8. Procedimiento de acuerdo con cualquiera de las reivindicaciones 1 a 7, caracterizado por que dicha composición celular comprende EpSC que expresan al menos un marcador molecular elegido del grupo de CD29, CD44, CD49f, CD90, Ki67, p63 y caseína cinasa 2p y/o son negativas para el marcador molecular CD105, Wide CK, PAN CK y/o CK18.

9. Composición celular que comprende al menos un 90 % de EpSC viables derivadas de la capa epidérmica de piel de mamífero, caracterizada por que dichas células madre expresan p63 y al menos un marcador molecular elegido del grupo de CD29, CD44, CD49f, CD90, Ki67 y caseína cinasa 2p y por lo que dichas EpSC son negativas para al menos un marcador molecular seleccionado de CD105, CK18, Pan CK y/o Wide CK.

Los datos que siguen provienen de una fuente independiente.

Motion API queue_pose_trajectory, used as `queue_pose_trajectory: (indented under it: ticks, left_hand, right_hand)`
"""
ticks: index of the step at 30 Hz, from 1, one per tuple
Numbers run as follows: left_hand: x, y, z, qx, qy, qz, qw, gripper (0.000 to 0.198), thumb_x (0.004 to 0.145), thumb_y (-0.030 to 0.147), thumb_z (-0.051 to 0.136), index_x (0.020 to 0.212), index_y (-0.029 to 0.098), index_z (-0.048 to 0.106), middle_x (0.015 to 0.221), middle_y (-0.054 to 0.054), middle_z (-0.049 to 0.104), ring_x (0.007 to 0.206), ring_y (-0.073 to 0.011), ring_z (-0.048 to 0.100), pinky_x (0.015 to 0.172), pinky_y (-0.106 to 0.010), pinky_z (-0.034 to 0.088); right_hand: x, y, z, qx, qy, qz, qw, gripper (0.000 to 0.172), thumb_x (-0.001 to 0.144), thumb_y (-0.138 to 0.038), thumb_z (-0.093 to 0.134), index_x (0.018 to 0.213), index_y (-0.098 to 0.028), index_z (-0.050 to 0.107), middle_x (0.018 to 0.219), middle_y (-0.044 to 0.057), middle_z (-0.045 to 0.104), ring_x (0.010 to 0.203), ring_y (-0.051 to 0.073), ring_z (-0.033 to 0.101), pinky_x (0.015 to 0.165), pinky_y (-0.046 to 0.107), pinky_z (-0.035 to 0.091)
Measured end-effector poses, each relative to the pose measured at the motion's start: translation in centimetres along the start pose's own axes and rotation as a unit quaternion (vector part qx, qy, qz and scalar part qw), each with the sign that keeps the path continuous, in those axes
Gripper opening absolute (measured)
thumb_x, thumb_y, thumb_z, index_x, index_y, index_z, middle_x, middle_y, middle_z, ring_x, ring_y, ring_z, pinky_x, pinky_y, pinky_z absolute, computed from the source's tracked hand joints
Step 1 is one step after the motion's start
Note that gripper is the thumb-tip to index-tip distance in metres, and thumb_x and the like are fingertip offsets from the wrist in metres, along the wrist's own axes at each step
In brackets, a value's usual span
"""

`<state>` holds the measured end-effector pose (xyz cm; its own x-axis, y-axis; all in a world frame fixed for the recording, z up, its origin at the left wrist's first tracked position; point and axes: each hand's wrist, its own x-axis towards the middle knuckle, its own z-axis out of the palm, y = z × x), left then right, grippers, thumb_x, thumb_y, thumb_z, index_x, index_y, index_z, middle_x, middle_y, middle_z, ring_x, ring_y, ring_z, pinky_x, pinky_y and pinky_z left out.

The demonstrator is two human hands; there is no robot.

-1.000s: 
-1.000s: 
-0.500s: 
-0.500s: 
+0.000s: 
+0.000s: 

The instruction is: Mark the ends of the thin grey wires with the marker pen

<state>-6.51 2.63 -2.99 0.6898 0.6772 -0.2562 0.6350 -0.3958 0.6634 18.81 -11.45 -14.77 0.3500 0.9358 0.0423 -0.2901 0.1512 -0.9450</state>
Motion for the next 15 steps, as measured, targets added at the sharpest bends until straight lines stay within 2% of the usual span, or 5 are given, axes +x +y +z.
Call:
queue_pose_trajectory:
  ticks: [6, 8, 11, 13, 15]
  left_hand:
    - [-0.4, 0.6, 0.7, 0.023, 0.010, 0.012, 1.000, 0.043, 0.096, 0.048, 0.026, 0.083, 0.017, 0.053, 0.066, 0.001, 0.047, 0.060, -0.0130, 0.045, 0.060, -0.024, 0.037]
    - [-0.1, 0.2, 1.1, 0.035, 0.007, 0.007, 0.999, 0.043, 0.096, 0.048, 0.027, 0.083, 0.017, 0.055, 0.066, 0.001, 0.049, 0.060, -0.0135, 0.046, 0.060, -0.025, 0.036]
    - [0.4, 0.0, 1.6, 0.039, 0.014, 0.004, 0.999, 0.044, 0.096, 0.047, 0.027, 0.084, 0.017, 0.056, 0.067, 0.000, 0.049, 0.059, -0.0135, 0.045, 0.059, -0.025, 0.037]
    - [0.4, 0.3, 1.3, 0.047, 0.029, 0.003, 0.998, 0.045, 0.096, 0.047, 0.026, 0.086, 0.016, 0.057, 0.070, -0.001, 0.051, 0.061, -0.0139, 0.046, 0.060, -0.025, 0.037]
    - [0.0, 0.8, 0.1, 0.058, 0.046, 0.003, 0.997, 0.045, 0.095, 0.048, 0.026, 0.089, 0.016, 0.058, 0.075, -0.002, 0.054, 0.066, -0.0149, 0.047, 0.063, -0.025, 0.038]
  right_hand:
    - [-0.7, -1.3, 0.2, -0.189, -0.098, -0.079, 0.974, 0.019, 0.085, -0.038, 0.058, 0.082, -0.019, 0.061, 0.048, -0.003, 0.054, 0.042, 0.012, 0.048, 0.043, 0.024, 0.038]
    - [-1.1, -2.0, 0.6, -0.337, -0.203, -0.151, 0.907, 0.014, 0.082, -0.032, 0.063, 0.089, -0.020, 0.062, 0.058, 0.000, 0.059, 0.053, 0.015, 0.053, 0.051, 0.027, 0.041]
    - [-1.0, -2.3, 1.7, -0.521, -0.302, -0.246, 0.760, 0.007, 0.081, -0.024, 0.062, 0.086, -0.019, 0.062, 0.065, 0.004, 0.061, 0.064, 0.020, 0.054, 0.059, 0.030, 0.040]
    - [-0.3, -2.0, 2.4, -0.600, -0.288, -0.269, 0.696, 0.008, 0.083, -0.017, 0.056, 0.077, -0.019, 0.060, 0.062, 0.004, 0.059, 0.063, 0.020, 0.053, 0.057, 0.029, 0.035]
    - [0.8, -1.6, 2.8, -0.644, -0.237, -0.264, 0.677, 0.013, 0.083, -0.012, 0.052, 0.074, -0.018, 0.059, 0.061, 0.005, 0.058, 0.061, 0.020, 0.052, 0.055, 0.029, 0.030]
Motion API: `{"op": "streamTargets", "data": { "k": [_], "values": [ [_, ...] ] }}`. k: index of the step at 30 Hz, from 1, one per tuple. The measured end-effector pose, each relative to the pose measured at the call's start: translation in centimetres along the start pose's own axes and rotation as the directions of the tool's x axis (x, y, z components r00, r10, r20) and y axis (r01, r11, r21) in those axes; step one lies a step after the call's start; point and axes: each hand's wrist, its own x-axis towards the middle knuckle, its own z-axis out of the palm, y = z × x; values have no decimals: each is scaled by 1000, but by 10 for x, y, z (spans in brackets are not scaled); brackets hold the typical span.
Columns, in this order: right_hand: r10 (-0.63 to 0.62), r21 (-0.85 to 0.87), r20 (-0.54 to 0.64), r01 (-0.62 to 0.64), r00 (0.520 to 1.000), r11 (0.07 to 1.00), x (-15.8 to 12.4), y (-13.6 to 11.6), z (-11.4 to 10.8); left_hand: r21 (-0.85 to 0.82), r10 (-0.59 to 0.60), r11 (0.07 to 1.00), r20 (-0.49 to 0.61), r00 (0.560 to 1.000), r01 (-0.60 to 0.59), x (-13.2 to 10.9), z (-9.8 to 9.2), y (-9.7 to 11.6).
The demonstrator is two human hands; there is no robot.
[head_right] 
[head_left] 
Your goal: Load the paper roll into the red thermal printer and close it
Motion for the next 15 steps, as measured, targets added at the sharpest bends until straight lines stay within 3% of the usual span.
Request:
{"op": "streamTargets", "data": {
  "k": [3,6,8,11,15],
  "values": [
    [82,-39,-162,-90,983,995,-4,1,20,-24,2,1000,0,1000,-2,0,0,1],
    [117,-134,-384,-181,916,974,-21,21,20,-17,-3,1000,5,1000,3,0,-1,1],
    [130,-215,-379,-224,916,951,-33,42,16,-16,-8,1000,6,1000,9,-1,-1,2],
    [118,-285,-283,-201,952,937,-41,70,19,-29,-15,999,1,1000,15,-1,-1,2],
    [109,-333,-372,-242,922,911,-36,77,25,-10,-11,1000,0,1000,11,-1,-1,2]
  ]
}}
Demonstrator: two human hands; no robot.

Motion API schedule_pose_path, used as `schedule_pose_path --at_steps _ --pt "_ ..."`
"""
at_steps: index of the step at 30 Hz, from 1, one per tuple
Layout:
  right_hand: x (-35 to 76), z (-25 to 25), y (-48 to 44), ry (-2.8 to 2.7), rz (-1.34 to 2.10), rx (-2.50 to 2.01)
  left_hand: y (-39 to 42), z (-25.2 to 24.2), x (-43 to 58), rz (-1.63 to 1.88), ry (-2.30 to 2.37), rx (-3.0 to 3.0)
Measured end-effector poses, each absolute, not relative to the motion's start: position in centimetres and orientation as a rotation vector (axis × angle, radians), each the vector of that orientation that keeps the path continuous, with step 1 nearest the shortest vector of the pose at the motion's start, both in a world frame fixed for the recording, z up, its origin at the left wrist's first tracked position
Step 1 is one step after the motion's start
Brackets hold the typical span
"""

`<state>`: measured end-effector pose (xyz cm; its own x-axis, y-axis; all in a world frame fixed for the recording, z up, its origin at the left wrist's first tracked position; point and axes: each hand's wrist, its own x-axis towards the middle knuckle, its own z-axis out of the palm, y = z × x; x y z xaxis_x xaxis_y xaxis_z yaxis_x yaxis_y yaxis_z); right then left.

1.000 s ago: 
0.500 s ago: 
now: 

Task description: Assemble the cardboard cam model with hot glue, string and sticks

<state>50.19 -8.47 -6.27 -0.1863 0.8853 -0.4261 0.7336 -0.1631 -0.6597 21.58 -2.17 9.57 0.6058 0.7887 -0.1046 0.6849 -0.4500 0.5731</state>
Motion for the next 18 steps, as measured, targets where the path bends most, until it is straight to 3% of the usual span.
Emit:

10. Composición celular de acuerdo con la reivindicación 9, caracterizada por que dichas células madre epiteliales comprenden un diámetro de entre 5 y 150 pm, más preferentemente entre 10 y 100 pm.

11. La composición celular de acuerdo con cualquiera de las reivindicaciones 9 a 10 para su uso en el tratamiento de lesiones de tejidos y/u órganos y/o para la regeneración de tejidos y/u órganos.

12. La composición celular para su uso de acuerdo con la reivindicación 11, por lo que dichas EpSC se diferencian hacia queratinocitos, adipocitos o miofibroblastos antes de dicho tratamiento o regeneración.

13. Epidermoesferas que comprenden EpSC, dichas EpSC expresan p63 y al menos un marcador molecular elegido del grupo de CD29, CD44, CD49f, CD90, Ki67 y caseína cinasa 2p y por lo que dichas EpSC son nega tivas para al menos un marcador molecular seleccionado de CD105, CK18, Pan CK y/o Wide CK, por lo que dichas epidermoesferas forman cuerpos esféricos con un radio entre 10 y 1000 pm.

14. Epidermoesferas de acuerdo con la reivindicación 13, por lo que dichas epidermoesferas comprenden de 2 a 50 EpSC por epidermoesfera el día 7 del cultivo.